The recent dividend hike should not put a damper on its growth prospects. On an annual basis, Dollarama is obligated to pay out $44,466,500 in dividends a year. At the end of Q4-2013, Dollarama has current ratio of 2.78. This gives the company $458,900,000 in current assets and $164,821,000 in current liabilities. This means that Dollarama has ample funds to continue its payout and pursue a strategy of growth. It is rare in most industries to see a company that is both growing as well as paying a steady dividend.
P/E Ratio Slightly Above Historic Average
In looking at the P/E ratio, the current price sits at around $88.54, and this gives it a P/E ratio of 25.24 times its earnings. At this price it is trading slightly above is P/E ratio of 22 to 23 times its earnings (22.74 in 2012 and 22.02 in 2011). This could signal investor's faith in the company's growth prospects since the last several quarters the company has been consistently beating analyst sales projections. However, it will take time for Dollarama to increasing its earnings again before the P/E ratio can stabilize back to its 22 to 23 range.
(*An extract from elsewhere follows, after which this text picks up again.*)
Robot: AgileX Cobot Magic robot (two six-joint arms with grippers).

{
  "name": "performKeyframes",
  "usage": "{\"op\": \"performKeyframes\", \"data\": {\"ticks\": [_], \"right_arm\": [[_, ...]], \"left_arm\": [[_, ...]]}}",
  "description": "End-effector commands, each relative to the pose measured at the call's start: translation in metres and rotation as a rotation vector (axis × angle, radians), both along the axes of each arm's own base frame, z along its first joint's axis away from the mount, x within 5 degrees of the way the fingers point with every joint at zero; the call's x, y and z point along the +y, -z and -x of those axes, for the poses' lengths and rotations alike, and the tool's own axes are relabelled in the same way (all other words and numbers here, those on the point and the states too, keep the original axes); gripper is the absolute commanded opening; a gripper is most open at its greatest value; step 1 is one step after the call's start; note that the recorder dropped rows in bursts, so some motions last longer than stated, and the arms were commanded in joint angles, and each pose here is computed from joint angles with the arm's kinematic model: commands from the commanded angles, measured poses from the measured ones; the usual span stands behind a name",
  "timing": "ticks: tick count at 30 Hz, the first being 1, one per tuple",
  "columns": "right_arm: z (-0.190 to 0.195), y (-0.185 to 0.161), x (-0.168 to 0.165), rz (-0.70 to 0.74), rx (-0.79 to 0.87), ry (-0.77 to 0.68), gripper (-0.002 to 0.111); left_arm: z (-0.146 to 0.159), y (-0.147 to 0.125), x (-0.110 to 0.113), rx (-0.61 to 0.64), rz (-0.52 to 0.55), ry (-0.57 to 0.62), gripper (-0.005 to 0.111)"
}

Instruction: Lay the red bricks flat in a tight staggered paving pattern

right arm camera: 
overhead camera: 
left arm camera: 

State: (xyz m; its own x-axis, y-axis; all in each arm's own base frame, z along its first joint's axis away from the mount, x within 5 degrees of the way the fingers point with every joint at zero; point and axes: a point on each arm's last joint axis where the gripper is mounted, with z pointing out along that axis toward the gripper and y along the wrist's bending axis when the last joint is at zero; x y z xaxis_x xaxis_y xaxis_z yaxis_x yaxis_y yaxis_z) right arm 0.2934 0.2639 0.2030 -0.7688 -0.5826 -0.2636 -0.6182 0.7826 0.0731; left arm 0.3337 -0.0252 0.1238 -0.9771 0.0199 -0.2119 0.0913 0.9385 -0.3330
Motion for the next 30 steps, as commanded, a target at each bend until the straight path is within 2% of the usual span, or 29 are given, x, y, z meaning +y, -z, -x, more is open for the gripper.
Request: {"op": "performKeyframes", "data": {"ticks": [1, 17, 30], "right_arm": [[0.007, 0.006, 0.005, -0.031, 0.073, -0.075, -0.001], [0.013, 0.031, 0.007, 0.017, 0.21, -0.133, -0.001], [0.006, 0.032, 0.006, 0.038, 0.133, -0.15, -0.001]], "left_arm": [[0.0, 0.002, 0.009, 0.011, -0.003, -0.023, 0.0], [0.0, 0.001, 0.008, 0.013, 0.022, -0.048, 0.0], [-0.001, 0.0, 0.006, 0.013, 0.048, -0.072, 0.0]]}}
Currency Fluctuations: A Snag in the Engines
One of the snags that can hit its engine growth is the weakening of Canadian dollar. Part of Dollarama's successful run was its ability to source products around the world at a favourable exchange rate. A higher Canadian Dollar allowed Dollarama to receive favourable pricing. With the Dollar weakening and its expectation that it will weaken further, Dollarama's profits could be undermined. Recently, Dollarama has decided not to hike prices even when import prices for building materials rose 12.9%.
New Competitive Threats
In the last five years, retail competition has become fiercer. Target (NYSE:TGT) has entered Canada with the opening of 125 stores in 2013. Wal-Mart (NYSE:WMT) has renewed its drive to lower prices through a supplier agreement with Wild Oats. Sobey's had asked for a 1% retroactive price cut from its suppliers. Dollarama already anticipates lower gross margins next year from 36% to 37%. The latest Q4 figures showed margins were at 38.4%.
Overall, Dollarama has a great track record for maintaining growth. It has rewarded investors well in each successive year. Its management of inventory is superb. In a weakening Canadian dollar environment, Dollarama can still lower inventory levels, and this speaks volumes to the efficiency of its supply chain. The fundamentals of the company show the firm is leveraging more of its debt to fund future growth, and the capital structure has that ability to take on more debt. The P/E ratio is showing the company is still within a reasonable price range. The large lift in earnings this past year certainly warrants the large price jump. The headwinds facing Dollarama are a bit of a cause for concern however. The weakening Canadian dollar and the growing competition from its competitors do pose a threat. We are already seeing a weakening of Dollarama's sales figures. However, given Dollarama's track record and its responses to industry threats and internal weaknesses, I am confident Dollarama growth can be sustained.
Disclosure: I have no positions in any stocks mentioned, and no plans to initiate any positions within the next 72 hours. I wrote this article myself, and it expresses my own opinions. I am not receiving compensation for it (other than from Seeking Alpha). I have no business relationship with any company whose stock is mentioned in this article.